Start of Block

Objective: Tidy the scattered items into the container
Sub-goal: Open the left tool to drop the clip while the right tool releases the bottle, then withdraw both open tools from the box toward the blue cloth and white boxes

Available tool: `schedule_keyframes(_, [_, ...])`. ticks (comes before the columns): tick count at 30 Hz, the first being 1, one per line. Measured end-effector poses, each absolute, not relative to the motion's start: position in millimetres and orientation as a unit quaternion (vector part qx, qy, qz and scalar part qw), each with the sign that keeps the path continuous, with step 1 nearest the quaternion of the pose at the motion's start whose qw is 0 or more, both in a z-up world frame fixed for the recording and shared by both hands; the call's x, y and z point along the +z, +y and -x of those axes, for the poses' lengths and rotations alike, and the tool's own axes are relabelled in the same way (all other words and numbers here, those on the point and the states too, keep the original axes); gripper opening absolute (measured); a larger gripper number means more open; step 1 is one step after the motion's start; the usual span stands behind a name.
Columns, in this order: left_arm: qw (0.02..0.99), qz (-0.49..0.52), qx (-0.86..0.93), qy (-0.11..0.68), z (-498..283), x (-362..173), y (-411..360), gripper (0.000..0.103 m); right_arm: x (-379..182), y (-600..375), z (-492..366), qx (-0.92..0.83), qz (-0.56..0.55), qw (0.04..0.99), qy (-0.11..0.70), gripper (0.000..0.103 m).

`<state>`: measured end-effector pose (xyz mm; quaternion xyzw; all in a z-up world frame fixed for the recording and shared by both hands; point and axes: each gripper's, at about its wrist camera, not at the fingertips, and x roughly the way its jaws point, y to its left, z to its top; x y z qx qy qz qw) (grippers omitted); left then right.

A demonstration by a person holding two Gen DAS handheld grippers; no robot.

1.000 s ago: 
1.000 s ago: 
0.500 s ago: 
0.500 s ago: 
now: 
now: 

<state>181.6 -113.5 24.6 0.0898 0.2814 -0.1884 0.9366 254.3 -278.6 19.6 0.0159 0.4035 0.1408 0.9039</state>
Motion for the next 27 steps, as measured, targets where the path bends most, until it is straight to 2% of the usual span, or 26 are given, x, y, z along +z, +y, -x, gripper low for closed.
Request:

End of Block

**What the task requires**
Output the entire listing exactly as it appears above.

**Problem solution**
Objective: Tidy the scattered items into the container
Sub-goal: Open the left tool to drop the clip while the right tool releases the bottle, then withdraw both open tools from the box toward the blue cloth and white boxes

Available tool: `schedule_keyframes(_, [_, ...])`. ticks (comes before the columns): tick count at 30 Hz, the first being 1, one per line. Measured end-effector poses, each absolute, not relative to the motion's start: position in millimetres and orientation as a unit quaternion (vector part qx, qy, qz and scalar part qw), each with the sign that keeps the path continuous, with step 1 nearest the quaternion of the pose at the motion's start whose qw is 0 or more, both in a z-up world frame fixed for the recording and shared by both hands; the call's x, y and z point along the +z, +y and -x of those axes, for the poses' lengths and rotations alike, and the tool's own axes are relabelled in the same way (all other words and numbers here, those on the point and the states too, keep the original axes); gripper opening absolute (measured); a larger gripper number means more open; step 1 is one step after the motion's start; the usual span stands behind a name.
Columns, in this order: left_arm: qw (0.02..0.99), qz (-0.49..0.52), qx (-0.86..0.93), qy (-0.11..0.68), z (-498..283), x (-362..173), y (-411..360), gripper (0.000..0.103 m); right_arm: x (-379..182), y (-600..375), z (-492..366), qx (-0.92..0.83), qz (-0.56..0.55), qw (0.04..0.99), qy (-0.11..0.70), gripper (0.000..0.103 m).

`<state>`: measured end-effector pose (xyz mm; quaternion xyzw; all in a z-up world frame fixed for the recording and shared by both hands; point and axes: each gripper's, at about its wrist camera, not at the fingertips, and x roughly the way its jaws point, y to its left, z to its top; x y z qx qy qz qw) (grippers omitted); left then right.

A demonstration by a person holding two Gen DAS handheld grippers; no robot.

1.000 s ago: 
1.000 s ago: 
0.500 s ago: 
0.500 s ago: 
now: 
now: 

<state>181.6 -113.5 24.6 0.0898 0.2814 -0.1884 0.9366 254.3 -278.6 19.6 0.0159 0.4035 0.1408 0.9039</state>
Motion for the next 27 steps, as measured, targets where the path bends most, until it is straight to 2% of the usual span, or 26 are given, x, y, z along +z, +y, -x, gripper low for closed.
Request:

That finishes the output for this exercise.